ASSIGNMENT:
Search the material below for the string "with" and copy each line where it appears.

DATA BLOCK:
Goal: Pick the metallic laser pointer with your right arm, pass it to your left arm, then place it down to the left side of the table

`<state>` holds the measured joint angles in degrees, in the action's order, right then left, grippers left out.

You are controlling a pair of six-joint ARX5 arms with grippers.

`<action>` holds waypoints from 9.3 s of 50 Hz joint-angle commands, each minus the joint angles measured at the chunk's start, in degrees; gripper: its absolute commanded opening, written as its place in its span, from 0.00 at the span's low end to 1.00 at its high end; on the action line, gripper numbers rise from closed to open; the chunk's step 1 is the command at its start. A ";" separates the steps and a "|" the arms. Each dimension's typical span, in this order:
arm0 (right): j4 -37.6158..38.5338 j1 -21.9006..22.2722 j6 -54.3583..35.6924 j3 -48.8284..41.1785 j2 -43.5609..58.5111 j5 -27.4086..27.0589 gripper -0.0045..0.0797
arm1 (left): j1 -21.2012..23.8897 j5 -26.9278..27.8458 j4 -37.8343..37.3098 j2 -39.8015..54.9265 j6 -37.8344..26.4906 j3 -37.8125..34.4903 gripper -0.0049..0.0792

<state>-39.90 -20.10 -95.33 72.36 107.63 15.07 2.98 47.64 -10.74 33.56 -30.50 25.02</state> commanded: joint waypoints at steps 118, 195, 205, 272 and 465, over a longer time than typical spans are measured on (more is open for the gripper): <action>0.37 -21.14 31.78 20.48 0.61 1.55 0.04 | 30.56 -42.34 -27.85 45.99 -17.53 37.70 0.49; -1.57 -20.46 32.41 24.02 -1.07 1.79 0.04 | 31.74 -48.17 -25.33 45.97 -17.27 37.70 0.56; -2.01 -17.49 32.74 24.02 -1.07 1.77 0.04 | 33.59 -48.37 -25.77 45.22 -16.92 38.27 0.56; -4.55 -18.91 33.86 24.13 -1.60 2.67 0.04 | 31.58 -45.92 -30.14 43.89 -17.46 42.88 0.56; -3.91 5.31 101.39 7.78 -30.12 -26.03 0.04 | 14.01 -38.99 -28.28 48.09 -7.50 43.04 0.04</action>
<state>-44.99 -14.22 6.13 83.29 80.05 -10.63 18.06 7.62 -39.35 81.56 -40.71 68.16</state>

OUTPUT:
Goal: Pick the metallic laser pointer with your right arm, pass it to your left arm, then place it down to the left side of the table
You are controlling a pair of six-joint ARX5 arms with grippers.

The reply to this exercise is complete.